Data for analysis
>>

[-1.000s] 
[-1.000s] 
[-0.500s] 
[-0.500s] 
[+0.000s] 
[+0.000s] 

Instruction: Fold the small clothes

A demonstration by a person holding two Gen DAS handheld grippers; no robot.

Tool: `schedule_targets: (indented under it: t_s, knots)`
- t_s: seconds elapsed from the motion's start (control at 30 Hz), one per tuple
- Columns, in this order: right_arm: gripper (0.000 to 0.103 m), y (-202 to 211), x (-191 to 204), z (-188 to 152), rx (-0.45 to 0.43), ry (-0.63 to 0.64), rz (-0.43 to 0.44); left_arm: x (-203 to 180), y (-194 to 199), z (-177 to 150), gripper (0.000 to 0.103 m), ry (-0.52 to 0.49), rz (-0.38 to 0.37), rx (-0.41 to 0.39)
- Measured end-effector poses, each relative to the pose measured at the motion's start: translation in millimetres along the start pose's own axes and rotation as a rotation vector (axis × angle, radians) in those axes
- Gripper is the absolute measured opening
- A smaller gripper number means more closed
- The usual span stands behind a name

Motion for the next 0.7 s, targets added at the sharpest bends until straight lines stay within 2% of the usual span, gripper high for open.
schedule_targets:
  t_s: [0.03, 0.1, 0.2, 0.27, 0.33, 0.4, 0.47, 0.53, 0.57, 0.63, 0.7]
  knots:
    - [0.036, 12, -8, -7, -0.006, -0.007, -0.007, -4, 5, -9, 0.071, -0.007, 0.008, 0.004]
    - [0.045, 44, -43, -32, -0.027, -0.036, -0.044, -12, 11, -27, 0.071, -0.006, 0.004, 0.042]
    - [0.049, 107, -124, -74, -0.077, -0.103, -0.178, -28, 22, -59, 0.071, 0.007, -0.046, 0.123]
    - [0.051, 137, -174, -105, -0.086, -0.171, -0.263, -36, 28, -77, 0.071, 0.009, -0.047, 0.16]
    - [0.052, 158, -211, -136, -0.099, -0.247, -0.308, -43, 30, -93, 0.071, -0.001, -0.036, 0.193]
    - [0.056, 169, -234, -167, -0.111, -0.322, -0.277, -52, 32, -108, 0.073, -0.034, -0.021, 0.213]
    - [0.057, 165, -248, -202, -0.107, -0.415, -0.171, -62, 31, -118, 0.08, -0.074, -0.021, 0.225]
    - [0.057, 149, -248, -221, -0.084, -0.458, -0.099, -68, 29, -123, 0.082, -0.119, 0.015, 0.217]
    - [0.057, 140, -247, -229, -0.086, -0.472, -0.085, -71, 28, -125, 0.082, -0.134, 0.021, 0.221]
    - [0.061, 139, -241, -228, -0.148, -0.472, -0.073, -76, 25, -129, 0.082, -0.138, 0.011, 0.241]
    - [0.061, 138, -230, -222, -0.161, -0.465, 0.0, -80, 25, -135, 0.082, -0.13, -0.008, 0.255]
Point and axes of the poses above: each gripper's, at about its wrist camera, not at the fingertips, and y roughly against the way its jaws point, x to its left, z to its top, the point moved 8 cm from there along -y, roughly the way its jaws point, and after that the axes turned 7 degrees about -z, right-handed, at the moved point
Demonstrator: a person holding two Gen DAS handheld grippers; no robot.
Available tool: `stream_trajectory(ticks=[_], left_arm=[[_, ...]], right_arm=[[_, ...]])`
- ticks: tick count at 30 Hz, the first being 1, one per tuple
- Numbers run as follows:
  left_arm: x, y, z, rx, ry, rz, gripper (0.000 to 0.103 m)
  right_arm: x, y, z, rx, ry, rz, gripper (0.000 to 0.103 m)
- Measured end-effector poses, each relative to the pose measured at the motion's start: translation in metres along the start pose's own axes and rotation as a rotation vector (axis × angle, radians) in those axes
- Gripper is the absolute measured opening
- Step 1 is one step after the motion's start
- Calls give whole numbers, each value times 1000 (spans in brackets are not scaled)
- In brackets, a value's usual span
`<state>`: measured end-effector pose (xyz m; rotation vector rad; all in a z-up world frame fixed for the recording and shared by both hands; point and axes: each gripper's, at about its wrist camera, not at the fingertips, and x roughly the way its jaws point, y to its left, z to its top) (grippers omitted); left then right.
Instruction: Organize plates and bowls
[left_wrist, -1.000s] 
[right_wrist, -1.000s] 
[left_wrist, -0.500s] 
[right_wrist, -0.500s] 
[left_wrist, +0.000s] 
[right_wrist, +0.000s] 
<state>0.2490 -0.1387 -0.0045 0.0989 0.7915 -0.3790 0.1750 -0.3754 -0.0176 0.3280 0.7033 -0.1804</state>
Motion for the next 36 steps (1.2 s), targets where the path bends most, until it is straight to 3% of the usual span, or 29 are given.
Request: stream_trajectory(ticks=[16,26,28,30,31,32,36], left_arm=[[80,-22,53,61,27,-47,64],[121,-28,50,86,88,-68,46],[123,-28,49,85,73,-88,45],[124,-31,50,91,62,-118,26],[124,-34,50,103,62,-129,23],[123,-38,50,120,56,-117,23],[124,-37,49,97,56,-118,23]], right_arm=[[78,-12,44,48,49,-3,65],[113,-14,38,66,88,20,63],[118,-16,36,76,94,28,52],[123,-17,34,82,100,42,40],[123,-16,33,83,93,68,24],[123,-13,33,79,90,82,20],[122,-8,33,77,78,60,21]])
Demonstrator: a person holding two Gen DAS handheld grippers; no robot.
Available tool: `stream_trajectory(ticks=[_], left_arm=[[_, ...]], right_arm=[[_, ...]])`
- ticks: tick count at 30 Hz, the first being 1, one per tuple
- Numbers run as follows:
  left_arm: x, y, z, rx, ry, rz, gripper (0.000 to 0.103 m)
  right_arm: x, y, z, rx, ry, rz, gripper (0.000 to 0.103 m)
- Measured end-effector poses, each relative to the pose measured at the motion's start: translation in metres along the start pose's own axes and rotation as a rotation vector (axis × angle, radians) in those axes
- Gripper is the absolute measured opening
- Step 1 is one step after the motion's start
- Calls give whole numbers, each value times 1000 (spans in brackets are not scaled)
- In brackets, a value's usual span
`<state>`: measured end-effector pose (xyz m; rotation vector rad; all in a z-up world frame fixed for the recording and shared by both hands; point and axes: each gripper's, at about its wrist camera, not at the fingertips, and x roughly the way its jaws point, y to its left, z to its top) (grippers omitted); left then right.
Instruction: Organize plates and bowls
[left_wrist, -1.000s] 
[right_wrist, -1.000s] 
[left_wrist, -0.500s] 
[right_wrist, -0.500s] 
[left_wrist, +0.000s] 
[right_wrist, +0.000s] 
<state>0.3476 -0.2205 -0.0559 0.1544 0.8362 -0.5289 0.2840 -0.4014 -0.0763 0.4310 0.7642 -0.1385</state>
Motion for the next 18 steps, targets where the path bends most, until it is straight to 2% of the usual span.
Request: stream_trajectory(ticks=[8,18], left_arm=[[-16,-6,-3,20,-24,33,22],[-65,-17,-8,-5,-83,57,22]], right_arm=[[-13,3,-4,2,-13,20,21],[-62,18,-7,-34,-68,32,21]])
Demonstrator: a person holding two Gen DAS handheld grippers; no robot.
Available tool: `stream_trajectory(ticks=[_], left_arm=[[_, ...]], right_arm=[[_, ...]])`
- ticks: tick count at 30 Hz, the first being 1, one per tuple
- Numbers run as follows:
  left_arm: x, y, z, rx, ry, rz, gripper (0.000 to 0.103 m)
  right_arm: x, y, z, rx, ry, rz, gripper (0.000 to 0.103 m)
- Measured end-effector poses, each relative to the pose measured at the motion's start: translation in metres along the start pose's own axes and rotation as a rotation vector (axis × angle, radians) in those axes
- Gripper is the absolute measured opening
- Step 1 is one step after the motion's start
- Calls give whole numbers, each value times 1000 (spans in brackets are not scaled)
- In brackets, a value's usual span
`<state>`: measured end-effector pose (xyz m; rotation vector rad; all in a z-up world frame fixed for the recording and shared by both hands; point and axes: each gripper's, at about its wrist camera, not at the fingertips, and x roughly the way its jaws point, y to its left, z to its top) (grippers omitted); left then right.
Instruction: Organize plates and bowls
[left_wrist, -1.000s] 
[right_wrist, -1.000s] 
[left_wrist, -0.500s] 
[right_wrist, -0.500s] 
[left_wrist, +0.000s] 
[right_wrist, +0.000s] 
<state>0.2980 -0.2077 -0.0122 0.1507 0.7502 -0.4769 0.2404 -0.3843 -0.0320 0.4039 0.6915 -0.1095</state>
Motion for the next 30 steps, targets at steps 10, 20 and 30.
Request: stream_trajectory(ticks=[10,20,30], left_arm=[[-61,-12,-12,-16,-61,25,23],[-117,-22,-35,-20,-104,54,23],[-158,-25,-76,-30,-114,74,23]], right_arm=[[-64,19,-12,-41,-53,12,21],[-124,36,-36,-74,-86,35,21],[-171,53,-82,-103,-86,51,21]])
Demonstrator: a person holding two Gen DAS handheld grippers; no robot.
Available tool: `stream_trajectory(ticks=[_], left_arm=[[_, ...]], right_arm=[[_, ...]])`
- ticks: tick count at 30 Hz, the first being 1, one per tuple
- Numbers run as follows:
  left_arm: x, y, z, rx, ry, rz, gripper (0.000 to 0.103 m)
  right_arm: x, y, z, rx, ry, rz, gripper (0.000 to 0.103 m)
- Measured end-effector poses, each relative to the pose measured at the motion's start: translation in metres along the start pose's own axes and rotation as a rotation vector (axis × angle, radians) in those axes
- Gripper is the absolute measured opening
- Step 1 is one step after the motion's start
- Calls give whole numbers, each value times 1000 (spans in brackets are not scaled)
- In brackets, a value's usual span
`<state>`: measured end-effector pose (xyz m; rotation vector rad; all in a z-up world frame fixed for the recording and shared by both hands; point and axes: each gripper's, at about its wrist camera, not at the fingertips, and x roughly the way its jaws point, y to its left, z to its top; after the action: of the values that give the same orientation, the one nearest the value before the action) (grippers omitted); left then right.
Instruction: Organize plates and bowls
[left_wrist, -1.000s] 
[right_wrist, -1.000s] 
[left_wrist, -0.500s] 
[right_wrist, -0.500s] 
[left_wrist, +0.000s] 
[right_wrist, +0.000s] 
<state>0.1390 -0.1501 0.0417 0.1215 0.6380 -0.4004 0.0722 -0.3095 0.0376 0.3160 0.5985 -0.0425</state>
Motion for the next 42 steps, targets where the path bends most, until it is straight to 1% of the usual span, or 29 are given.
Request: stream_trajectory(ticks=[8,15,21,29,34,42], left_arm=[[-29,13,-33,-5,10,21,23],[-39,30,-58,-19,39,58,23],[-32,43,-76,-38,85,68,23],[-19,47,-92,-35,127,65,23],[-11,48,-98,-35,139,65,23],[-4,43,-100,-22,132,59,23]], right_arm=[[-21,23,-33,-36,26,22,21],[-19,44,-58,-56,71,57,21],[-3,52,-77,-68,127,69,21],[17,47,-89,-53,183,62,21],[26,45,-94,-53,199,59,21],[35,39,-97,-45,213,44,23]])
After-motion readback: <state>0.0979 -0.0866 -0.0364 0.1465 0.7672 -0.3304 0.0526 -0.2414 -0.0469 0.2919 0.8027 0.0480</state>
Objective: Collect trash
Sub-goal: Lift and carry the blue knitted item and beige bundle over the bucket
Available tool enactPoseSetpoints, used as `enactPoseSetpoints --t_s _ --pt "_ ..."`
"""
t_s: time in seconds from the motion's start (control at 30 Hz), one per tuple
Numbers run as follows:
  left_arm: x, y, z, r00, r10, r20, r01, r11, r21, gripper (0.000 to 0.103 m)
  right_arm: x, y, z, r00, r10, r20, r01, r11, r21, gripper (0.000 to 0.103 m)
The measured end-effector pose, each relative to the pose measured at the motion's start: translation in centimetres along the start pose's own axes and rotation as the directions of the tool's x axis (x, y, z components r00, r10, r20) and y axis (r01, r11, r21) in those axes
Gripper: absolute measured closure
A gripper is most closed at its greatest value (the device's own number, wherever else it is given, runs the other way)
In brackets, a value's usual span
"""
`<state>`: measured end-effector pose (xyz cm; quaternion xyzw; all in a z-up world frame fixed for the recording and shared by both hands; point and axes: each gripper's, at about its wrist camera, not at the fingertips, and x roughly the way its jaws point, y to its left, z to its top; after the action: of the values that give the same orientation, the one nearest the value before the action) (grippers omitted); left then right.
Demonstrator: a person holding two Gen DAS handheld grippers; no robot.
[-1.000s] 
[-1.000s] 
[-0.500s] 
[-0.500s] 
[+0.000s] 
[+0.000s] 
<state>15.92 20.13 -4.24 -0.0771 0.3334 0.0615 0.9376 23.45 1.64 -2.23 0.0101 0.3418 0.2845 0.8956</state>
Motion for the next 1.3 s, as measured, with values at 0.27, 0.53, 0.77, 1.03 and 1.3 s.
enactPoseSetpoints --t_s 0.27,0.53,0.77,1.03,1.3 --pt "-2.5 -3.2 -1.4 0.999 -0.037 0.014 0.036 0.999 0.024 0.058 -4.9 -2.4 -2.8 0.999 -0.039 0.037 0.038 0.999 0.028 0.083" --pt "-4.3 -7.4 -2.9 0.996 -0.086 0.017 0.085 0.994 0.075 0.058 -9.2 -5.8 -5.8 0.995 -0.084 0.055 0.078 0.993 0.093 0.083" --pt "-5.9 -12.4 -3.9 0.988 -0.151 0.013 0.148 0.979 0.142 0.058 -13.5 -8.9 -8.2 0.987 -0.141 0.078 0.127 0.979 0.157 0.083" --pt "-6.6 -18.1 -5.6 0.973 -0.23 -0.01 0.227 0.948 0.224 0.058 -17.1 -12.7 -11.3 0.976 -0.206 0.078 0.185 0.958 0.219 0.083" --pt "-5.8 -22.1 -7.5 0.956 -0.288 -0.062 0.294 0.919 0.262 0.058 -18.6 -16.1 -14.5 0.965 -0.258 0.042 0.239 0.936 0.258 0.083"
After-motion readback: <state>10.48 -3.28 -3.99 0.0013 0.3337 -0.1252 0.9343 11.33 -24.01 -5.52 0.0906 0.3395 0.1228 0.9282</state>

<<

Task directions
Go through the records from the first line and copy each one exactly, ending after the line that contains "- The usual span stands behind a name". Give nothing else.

Completed exercise
[-1.000s] 
[-1.000s] 
[-0.500s] 
[-0.500s] 
[+0.000s] 
[+0.000s] 

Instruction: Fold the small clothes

A demonstration by a person holding two Gen DAS handheld grippers; no robot.

Tool: `schedule_targets: (indented under it: t_s, knots)`
- t_s: seconds elapsed from the motion's start (control at 30 Hz), one per tuple
- Columns, in this order: right_arm: gripper (0.000 to 0.103 m), y (-202 to 211), x (-191 to 204), z (-188 to 152), rx (-0.45 to 0.43), ry (-0.63 to 0.64), rz (-0.43 to 0.44); left_arm: x (-203 to 180), y (-194 to 199), z (-177 to 150), gripper (0.000 to 0.103 m), ry (-0.52 to 0.49), rz (-0.38 to 0.37), rx (-0.41 to 0.39)
- Measured end-effector poses, each relative to the pose measured at the motion's start: translation in millimetres along the start pose's own axes and rotation as a rotation vector (axis × angle, radians) in those axes
- Gripper is the absolute measured opening
- A smaller gripper number means more closed
- The usual span stands behind a name

The work on this exercise has been finished.